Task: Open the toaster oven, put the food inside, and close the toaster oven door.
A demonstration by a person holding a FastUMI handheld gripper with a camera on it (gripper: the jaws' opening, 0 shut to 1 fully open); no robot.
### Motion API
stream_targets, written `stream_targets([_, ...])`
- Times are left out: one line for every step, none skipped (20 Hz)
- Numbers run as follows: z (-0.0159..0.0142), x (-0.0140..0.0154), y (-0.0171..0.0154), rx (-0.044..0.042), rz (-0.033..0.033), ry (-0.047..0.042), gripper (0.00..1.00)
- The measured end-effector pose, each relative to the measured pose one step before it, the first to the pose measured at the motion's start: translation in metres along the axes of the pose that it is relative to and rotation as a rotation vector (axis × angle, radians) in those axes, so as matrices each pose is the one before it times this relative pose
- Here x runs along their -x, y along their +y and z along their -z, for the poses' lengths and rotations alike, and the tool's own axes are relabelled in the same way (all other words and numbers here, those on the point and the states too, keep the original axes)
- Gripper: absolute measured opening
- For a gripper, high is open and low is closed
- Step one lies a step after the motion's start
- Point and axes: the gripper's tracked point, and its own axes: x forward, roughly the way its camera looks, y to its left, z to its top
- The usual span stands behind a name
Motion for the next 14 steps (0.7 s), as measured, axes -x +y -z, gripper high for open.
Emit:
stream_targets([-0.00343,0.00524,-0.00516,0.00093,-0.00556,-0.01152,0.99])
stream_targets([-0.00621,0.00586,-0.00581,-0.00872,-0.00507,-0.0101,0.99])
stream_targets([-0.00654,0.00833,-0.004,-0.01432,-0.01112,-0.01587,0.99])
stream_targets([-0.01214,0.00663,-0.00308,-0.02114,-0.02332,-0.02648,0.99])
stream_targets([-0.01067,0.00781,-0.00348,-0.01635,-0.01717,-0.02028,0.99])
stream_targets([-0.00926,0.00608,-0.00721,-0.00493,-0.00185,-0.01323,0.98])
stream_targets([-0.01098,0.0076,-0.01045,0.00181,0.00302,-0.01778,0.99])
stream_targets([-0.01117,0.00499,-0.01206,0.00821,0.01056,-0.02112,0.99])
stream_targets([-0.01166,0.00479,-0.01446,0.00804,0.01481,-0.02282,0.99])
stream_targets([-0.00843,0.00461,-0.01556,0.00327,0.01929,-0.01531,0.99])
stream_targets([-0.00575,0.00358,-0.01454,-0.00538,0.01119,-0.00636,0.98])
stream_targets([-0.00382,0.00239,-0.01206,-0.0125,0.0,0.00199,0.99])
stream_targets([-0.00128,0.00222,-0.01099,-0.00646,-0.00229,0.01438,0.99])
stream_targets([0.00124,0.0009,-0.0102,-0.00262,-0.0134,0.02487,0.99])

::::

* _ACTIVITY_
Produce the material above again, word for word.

* _SOLUTION BELOW_
Task: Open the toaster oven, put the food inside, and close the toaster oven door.
A demonstration by a person holding a FastUMI handheld gripper with a camera on it (gripper: the jaws' opening, 0 shut to 1 fully open); no robot.
### Motion API
stream_targets, written `stream_targets([_, ...])`
- Times are left out: one line for every step, none skipped (20 Hz)
- Numbers run as follows: z (-0.0159..0.0142), x (-0.0140..0.0154), y (-0.0171..0.0154), rx (-0.044..0.042), rz (-0.033..0.033), ry (-0.047..0.042), gripper (0.00..1.00)
- The measured end-effector pose, each relative to the measured pose one step before it, the first to the pose measured at the motion's start: translation in metres along the axes of the pose that it is relative to and rotation as a rotation vector (axis × angle, radians) in those axes, so as matrices each pose is the one before it times this relative pose
- Here x runs along their -x, y along their +y and z along their -z, for the poses' lengths and rotations alike, and the tool's own axes are relabelled in the same way (all other words and numbers here, those on the point and the states too, keep the original axes)
- Gripper: absolute measured opening
- For a gripper, high is open and low is closed
- Step one lies a step after the motion's start
- Point and axes: the gripper's tracked point, and its own axes: x forward, roughly the way its camera looks, y to its left, z to its top
- The usual span stands behind a name
Motion for the next 14 steps (0.7 s), as measured, axes -x +y -z, gripper high for open.
Emit:
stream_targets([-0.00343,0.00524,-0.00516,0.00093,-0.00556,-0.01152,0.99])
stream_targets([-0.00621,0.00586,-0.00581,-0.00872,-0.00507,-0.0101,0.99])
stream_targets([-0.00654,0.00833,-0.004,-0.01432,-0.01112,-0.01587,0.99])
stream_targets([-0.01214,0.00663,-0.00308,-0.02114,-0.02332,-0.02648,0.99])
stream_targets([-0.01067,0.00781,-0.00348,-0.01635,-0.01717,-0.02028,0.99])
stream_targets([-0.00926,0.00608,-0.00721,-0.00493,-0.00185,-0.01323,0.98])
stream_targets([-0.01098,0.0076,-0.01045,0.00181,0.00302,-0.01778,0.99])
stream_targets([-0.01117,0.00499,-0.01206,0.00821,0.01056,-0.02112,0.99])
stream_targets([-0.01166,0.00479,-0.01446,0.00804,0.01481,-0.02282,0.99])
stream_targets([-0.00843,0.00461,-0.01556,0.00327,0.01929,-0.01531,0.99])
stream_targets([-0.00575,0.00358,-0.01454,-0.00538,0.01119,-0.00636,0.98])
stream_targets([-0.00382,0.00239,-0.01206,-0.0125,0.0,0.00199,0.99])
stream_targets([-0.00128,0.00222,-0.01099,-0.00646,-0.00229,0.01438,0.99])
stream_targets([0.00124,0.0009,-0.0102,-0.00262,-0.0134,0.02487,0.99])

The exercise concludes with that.